U.S. carriers and equipment manufacturers continue to face significant barriers in international markets as depicted in the latest annual report on telecommunications trade issued on Wednesday by the Office of the U.S. Trade Representative (USTR).
Released under the auspices of Section 1377 of the Omnibus Trade and Competiveness Act of 1988, the USTR report assesses compliance by foreign trade partners with respect to World Trade Organization and other international trade agreements regarding telecommunications products and services. The report highlights several key accomplishments over the past year that include the withdrawal of policies in Pakistan that had forced U.S. telecommunications exporters to pay rates of more than 400% of the market rate for long distance calls. In a press statement, however, U.S. Trade Representative Michael Froman also emphasized that “troubling new issues have come to light that need to be address, such as demands that American telecommunications companies reveal proprietary information to foreign governments.”
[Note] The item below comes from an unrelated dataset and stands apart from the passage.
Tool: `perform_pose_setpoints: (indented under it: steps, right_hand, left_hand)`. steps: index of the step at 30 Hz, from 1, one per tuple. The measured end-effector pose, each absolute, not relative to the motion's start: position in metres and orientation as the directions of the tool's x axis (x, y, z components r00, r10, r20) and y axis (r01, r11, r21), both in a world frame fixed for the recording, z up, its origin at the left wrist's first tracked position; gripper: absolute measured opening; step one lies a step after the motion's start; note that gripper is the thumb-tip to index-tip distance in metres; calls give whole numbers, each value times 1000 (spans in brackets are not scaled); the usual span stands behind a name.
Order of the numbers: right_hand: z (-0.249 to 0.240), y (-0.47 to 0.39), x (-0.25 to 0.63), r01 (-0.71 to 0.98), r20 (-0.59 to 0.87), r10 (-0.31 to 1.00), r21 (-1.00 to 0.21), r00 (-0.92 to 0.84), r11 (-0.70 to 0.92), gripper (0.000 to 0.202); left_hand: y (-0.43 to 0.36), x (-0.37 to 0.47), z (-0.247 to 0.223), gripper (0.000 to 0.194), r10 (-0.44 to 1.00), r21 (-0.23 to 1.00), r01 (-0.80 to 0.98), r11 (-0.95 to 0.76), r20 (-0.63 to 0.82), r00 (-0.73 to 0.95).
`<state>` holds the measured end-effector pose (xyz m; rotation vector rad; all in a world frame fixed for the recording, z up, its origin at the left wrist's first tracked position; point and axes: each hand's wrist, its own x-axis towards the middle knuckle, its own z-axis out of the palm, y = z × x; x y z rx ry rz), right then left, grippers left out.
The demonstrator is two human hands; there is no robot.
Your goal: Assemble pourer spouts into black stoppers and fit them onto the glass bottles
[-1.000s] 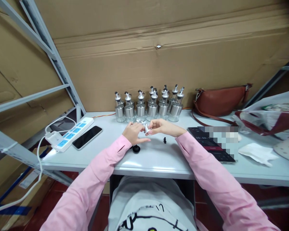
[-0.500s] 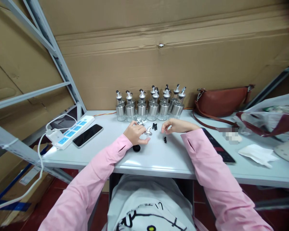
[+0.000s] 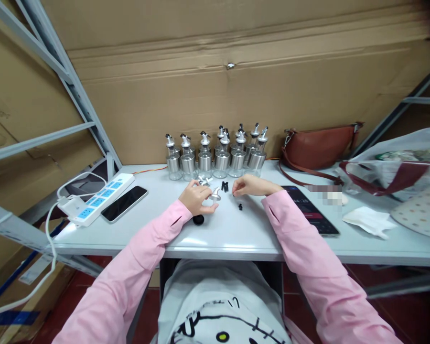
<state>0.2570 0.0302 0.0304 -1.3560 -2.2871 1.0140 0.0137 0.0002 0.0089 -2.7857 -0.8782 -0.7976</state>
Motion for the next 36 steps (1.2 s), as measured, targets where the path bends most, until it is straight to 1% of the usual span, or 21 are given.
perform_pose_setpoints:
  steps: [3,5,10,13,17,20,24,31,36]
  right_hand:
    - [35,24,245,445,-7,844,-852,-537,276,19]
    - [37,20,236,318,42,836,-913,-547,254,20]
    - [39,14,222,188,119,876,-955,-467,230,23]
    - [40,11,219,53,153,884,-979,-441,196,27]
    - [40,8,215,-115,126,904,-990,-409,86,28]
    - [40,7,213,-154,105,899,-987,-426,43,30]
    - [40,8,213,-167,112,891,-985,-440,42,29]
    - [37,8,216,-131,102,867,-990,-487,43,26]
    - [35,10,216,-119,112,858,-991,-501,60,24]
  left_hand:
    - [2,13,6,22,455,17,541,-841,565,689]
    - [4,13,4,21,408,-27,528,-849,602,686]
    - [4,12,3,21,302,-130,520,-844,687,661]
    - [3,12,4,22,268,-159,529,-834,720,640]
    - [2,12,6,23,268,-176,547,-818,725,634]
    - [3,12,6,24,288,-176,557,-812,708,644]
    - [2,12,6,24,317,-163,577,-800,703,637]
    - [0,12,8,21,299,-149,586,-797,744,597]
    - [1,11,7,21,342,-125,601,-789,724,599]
Many of the issues outlined by the USTR concern service and equipment markets in China, where officials have proposed to require information communications technology suppliers serving financial institutions to “divulge the source codes of their products to the government and use indigenous technology.” Other barriers to trade in China include (1) restrictions on cross-border movement of VoIP-enabled services and information, (2) lack of an independent telecommunications regulator, (3) limits on foreign investment, and (4) anti-competitive policies that favor domestic suppliers. Restrictions on cross-border, web-enabled trade were also reported in Russia, Nigeria and Indonesia Anti-competitive policies were cited in the Dominican Republic and Vietnam, where the government recently established a minimum wholesale rate for international mobile roaming services, thus increasing costs for U.S.-based providers of data services. International call termination rates, meanwhile, were highlighted in the European Union, Pakistan, Fiji, Tonga and Uganda, where U.S. carriers face “policies and schemes” that “increase the rates U.S. telecommunications operators must pay in order to deliver long-distance calls into the foreign operators’ countries . . . resulting in higher costs for U.S. carriers and higher prices for U.S. consumers.”
Affirming that the Obama Administration “is strongly committed to standing up for the American jobs that are supported by telecommunications exports all over the world,” the USTR pledged that it will “continue . . . to assist in opening markets to give U.S. companies the ability to supply new and innovative products and services abroad.”